Die Chancen des Rüsselhündchens

Seit mehr als 1000 Jahren ist keine Tierart mehr vom Menschen domestiziert worden. Es wird mal wieder Zeit: Das derzeit noch in Ostafrika heimische Rüsselhündchen könnte das neue Lieblingstier all derer werden, die Elefanten zwar toll, aber insgesamt zu platzraubend finden.

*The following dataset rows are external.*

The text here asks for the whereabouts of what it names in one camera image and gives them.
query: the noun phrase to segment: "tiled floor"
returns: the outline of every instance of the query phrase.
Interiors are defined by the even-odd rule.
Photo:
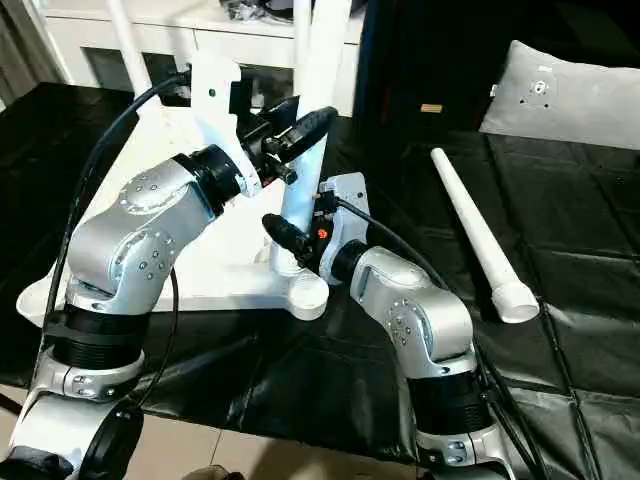
[[[25,392],[0,386],[22,403]],[[15,418],[0,410],[0,444]],[[179,480],[210,463],[242,472],[248,480],[413,480],[415,469],[296,442],[147,416],[127,480]]]

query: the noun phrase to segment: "black tarp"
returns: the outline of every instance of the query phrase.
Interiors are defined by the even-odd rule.
[[[0,115],[0,381],[29,379],[39,335],[15,313],[16,295],[50,267],[75,176],[128,100],[43,85]],[[433,146],[445,148],[540,298],[535,321],[497,321],[429,160]],[[638,152],[479,133],[407,135],[341,119],[324,174],[349,171],[365,174],[372,214],[428,255],[466,303],[534,424],[553,478],[640,478]],[[169,314],[152,317],[150,372],[169,321]],[[145,407],[380,459],[414,455],[391,344],[344,288],[309,323],[279,311],[183,313],[170,365]]]

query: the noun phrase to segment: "white pipe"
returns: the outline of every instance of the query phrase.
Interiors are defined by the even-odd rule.
[[[540,311],[533,293],[516,275],[444,151],[434,148],[431,158],[489,280],[491,300],[500,318],[505,323],[531,320]]]
[[[309,51],[311,0],[293,0],[293,28],[296,55],[296,65],[293,70],[293,91],[299,95],[302,91],[304,63]]]
[[[133,93],[137,97],[151,88],[151,78],[149,77],[142,53],[136,43],[131,21],[129,20],[122,0],[107,0],[107,6],[111,14],[111,23],[113,24],[118,42],[120,43],[122,58],[127,68],[131,84],[133,85]],[[159,107],[160,99],[154,97],[146,103],[146,105],[149,104]]]
[[[315,4],[298,118],[333,104],[350,10],[351,0],[322,0]],[[318,190],[325,145],[326,137],[296,159],[298,179],[284,193],[282,216],[303,232],[309,230],[311,223],[313,195]],[[293,256],[276,244],[271,250],[271,262],[281,274],[299,270]]]

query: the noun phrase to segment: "wire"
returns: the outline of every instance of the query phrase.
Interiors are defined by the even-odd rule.
[[[542,452],[540,451],[540,447],[537,442],[533,438],[533,432],[531,431],[531,427],[529,426],[529,422],[527,421],[524,413],[516,403],[513,395],[509,391],[509,387],[507,386],[507,382],[505,381],[502,374],[498,371],[496,366],[489,361],[487,355],[480,348],[480,346],[476,342],[476,352],[480,358],[480,363],[484,365],[488,370],[491,376],[493,377],[494,384],[497,388],[498,393],[501,395],[503,401],[505,401],[508,407],[511,409],[511,416],[515,420],[518,428],[522,432],[522,436],[524,437],[527,445],[529,446],[529,450],[531,450],[531,455],[535,464],[537,465],[537,470],[540,478],[544,480],[549,480],[551,477],[549,476],[549,471],[547,470],[547,466],[544,462],[544,458],[542,456]]]
[[[149,386],[145,390],[145,392],[140,397],[140,400],[137,402],[137,406],[142,408],[144,402],[147,401],[151,392],[156,387],[162,375],[164,374],[164,370],[167,368],[167,363],[169,363],[169,355],[171,354],[171,350],[173,349],[173,342],[176,337],[176,332],[178,331],[178,315],[180,312],[180,294],[178,292],[178,277],[176,276],[175,269],[171,269],[170,273],[171,277],[171,289],[173,291],[173,322],[171,323],[171,331],[169,332],[169,339],[167,340],[167,346],[164,351],[164,355],[162,357],[162,363],[160,363],[160,367],[156,370],[156,374],[151,379]]]
[[[378,220],[375,220],[373,217],[363,212],[362,210],[357,208],[355,205],[347,202],[346,200],[343,200],[340,197],[335,197],[335,202],[336,202],[336,205],[346,208],[351,213],[366,220],[371,225],[373,225],[378,230],[380,230],[385,235],[387,235],[390,239],[396,242],[399,246],[401,246],[407,253],[409,253],[413,257],[414,261],[422,269],[424,269],[429,274],[429,276],[431,276],[431,278],[434,280],[434,283],[437,286],[439,286],[444,290],[451,291],[446,281],[440,276],[440,274],[435,270],[435,268],[431,265],[431,263],[420,252],[418,252],[411,245],[409,245],[404,239],[402,239],[402,237],[400,237],[397,233],[395,233],[393,230],[391,230],[389,227],[382,224]],[[474,341],[474,345],[476,346],[476,351],[480,358],[479,364],[480,364],[481,374],[484,376],[485,381],[489,383],[489,378],[486,375],[486,371],[484,371],[484,368],[486,367],[489,370],[489,373],[491,374],[491,377],[494,380],[495,387],[497,388],[497,392],[500,395],[500,397],[503,399],[503,401],[506,401],[509,408],[511,409],[512,416],[514,417],[516,424],[518,425],[518,427],[520,428],[520,431],[522,432],[522,436],[524,437],[525,441],[527,442],[527,445],[529,446],[529,449],[531,450],[531,455],[529,455],[529,453],[526,451],[523,443],[518,438],[515,429],[513,428],[511,423],[509,423],[509,419],[506,415],[505,410],[503,410],[502,406],[499,405],[498,402],[494,400],[492,401],[492,404],[494,405],[494,412],[496,412],[496,417],[498,417],[498,421],[507,432],[507,435],[509,435],[509,438],[511,439],[514,446],[518,450],[518,453],[520,453],[520,456],[522,457],[523,461],[529,468],[529,471],[534,475],[536,475],[536,473],[534,472],[537,472],[536,477],[540,478],[541,480],[549,480],[551,477],[549,476],[549,472],[547,471],[546,464],[544,463],[544,458],[542,457],[542,453],[540,452],[540,448],[536,443],[536,441],[534,440],[533,433],[531,432],[529,423],[527,422],[524,414],[522,413],[522,410],[520,409],[520,407],[514,400],[513,396],[511,395],[511,392],[509,391],[509,387],[507,386],[506,381],[504,380],[504,377],[502,377],[502,375],[500,374],[498,369],[495,367],[495,365],[484,354],[484,352],[478,345],[477,341]]]
[[[423,255],[420,254],[420,252],[418,252],[415,248],[413,248],[406,241],[404,241],[404,239],[400,235],[398,235],[396,232],[391,230],[386,225],[380,223],[375,218],[371,217],[371,215],[369,215],[368,213],[363,212],[362,210],[360,210],[355,205],[347,202],[346,200],[343,200],[340,197],[336,197],[336,203],[337,203],[337,205],[346,208],[347,210],[349,210],[354,215],[357,215],[358,217],[362,218],[363,220],[366,220],[367,222],[369,222],[369,224],[373,225],[379,231],[381,231],[386,236],[388,236],[390,239],[392,239],[394,242],[396,242],[409,255],[411,255],[413,257],[413,260],[425,272],[427,272],[427,274],[431,277],[431,279],[436,284],[436,286],[438,286],[438,287],[440,287],[440,288],[442,288],[444,290],[451,290],[449,288],[449,286],[447,285],[447,282],[444,281],[444,278],[442,278],[440,276],[440,274],[437,272],[437,270],[435,268],[433,268],[433,266],[431,265],[431,262],[429,262]]]
[[[100,157],[104,153],[105,149],[110,145],[111,137],[122,127],[123,122],[133,115],[138,108],[144,105],[147,101],[153,98],[156,94],[160,93],[164,89],[173,86],[174,84],[184,82],[190,76],[190,72],[180,72],[166,80],[154,85],[146,92],[142,93],[139,97],[135,98],[131,105],[129,105],[113,123],[105,130],[100,139],[96,142],[87,158],[86,163],[80,173],[80,178],[76,184],[71,206],[69,207],[69,216],[67,217],[67,224],[65,226],[64,234],[62,235],[62,241],[60,243],[60,250],[58,251],[58,257],[56,258],[55,267],[53,269],[53,275],[51,279],[51,287],[49,288],[49,295],[47,297],[47,306],[45,308],[45,321],[53,313],[56,306],[56,297],[58,296],[58,289],[60,288],[60,281],[62,279],[62,272],[64,271],[64,263],[67,258],[67,252],[69,250],[69,242],[71,241],[71,235],[75,229],[78,221],[80,220],[80,207],[83,199],[86,195],[87,185],[89,179],[93,176],[96,167],[98,166]]]

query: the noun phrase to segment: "pipe end cap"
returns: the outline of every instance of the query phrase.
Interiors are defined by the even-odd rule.
[[[493,290],[491,301],[504,323],[527,322],[540,313],[533,292],[522,282],[511,282]]]

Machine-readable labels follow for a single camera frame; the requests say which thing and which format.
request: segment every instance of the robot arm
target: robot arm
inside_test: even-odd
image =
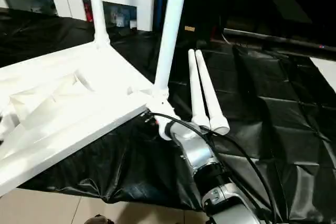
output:
[[[165,140],[173,140],[181,148],[190,175],[193,177],[201,196],[204,212],[210,217],[210,223],[260,224],[252,210],[253,208],[249,205],[249,200],[231,182],[229,172],[217,159],[211,147],[205,141],[205,136],[201,137],[195,132],[195,130],[201,132],[199,127],[201,125],[211,127],[213,131],[219,134],[226,134],[229,131],[229,126],[220,109],[203,55],[198,50],[196,59],[211,117],[210,121],[208,120],[203,104],[195,53],[193,50],[188,53],[193,108],[192,122],[185,122],[189,127],[158,115],[158,113],[161,113],[173,119],[180,119],[163,96],[153,96],[147,107],[153,112],[152,114],[159,125],[161,137]]]

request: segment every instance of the wire
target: wire
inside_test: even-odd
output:
[[[221,34],[221,35],[222,35],[224,41],[225,41],[226,43],[228,43],[229,45],[231,45],[231,43],[224,37],[224,34]]]
[[[200,136],[206,143],[208,143],[208,139],[200,132],[198,131],[197,129],[193,128],[191,125],[189,125],[188,123],[182,121],[182,120],[179,120],[179,119],[176,119],[172,116],[169,116],[169,115],[165,115],[165,114],[161,114],[161,113],[155,113],[155,112],[149,112],[149,115],[154,115],[154,116],[162,116],[164,118],[168,118],[176,123],[179,123],[185,127],[187,127],[188,129],[192,130],[193,132],[195,132],[198,136]],[[229,141],[230,143],[232,143],[243,155],[244,157],[247,159],[247,161],[249,162],[249,164],[252,166],[253,170],[256,172],[258,178],[260,179],[263,187],[265,188],[265,191],[267,193],[267,196],[269,198],[269,202],[270,202],[270,208],[271,208],[271,211],[272,211],[272,215],[273,215],[273,224],[276,224],[277,223],[277,214],[276,214],[276,209],[275,209],[275,198],[274,198],[274,195],[272,193],[272,191],[270,190],[268,184],[266,183],[264,177],[262,176],[260,170],[258,169],[258,167],[253,163],[253,161],[251,160],[251,158],[248,156],[248,154],[245,152],[245,150],[238,144],[236,143],[235,139],[232,137],[232,136],[228,136],[228,135],[220,135],[218,134],[217,132],[214,132],[214,131],[211,131],[205,127],[202,127],[200,126],[200,128],[204,131],[207,131],[213,135],[216,135],[216,136],[219,136],[227,141]]]
[[[161,114],[161,113],[155,113],[155,112],[149,112],[149,115],[157,115],[157,116],[162,116],[163,118],[168,118],[176,123],[179,123],[185,127],[187,127],[189,130],[194,131],[197,135],[199,135],[201,138],[203,138],[203,140],[207,143],[208,139],[197,129],[193,128],[190,124],[183,122],[182,120],[176,119],[170,115],[165,115],[165,114]]]
[[[264,177],[262,176],[260,170],[258,169],[258,167],[255,165],[255,163],[253,163],[253,161],[251,160],[251,158],[248,156],[248,154],[245,152],[245,150],[235,141],[235,138],[230,136],[230,135],[220,135],[217,132],[211,131],[205,127],[200,126],[200,128],[204,131],[207,131],[215,136],[219,136],[224,140],[229,141],[230,143],[232,143],[243,155],[244,157],[247,159],[247,161],[249,162],[249,164],[252,166],[253,170],[256,172],[258,178],[260,179],[262,185],[265,188],[265,191],[267,193],[268,199],[269,199],[269,203],[271,206],[271,211],[272,211],[272,215],[273,215],[273,220],[272,222],[274,224],[277,223],[277,212],[276,212],[276,208],[275,208],[275,198],[274,195],[271,191],[271,189],[269,188],[267,182],[265,181]]]

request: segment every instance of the white tabletop
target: white tabletop
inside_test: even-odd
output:
[[[317,58],[311,58],[311,60],[336,92],[336,61]]]

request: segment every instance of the black plastic sheet
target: black plastic sheet
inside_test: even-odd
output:
[[[153,81],[154,33],[109,29],[113,47]],[[0,9],[0,66],[89,42],[92,24]],[[177,43],[170,102],[191,117],[187,50]],[[203,54],[231,134],[253,158],[276,197],[279,222],[336,220],[336,95],[309,58],[207,43]],[[22,188],[200,210],[179,149],[138,116],[22,185]],[[263,208],[260,181],[231,144],[215,151]]]

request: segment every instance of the beige floor tile
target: beige floor tile
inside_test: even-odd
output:
[[[184,211],[184,224],[204,224],[208,220],[203,212]]]
[[[71,224],[80,197],[14,189],[0,199],[0,223]]]
[[[183,224],[183,211],[139,203],[105,204],[101,199],[82,197],[72,224],[84,224],[101,214],[115,224]]]

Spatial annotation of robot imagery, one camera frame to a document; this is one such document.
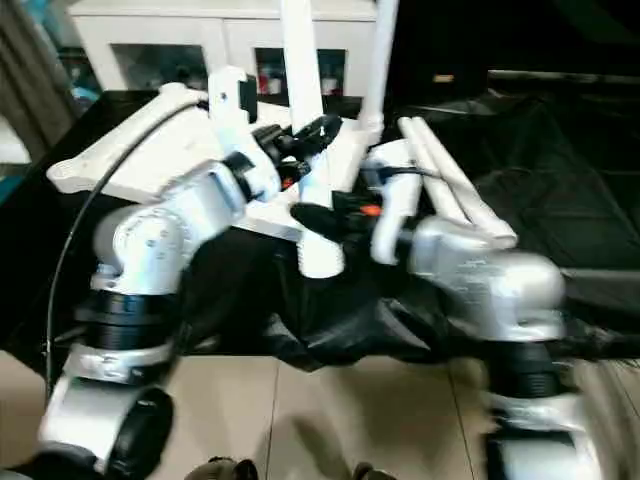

Das zur Familie der Rüsselspringer gehörende Rhynchocyon ist tatsächlich enger mit Dickhäutern verwandt als mit Nagern oder gar Hunden. Dabei passt es auch ausgewachsen in jeden Schuhlkarton. Neben einem erstaunlichen Body-Nas-Index und der drolligen Gesamterscheinung spricht noch einiges mehr für den baldigen Aufstieg des Rüsselhündchens zum Trendtier in Deutschlands Wohnzimmern:

– weiches Fell
– Kulleraugen
– lebt streng monogam
– frisst Spinnen

Die Domestizierung von Wildtieren ist natürlich ein aufwändiges Projekt. Gemeinsam haben alle bisherigen Versuche der Menschheitsgeschichte übrigens, dass die Gehirnmasse des jeweiligen Tieres um 20 bis 30 Prozent abnahm. Einen Versuch ist es wert.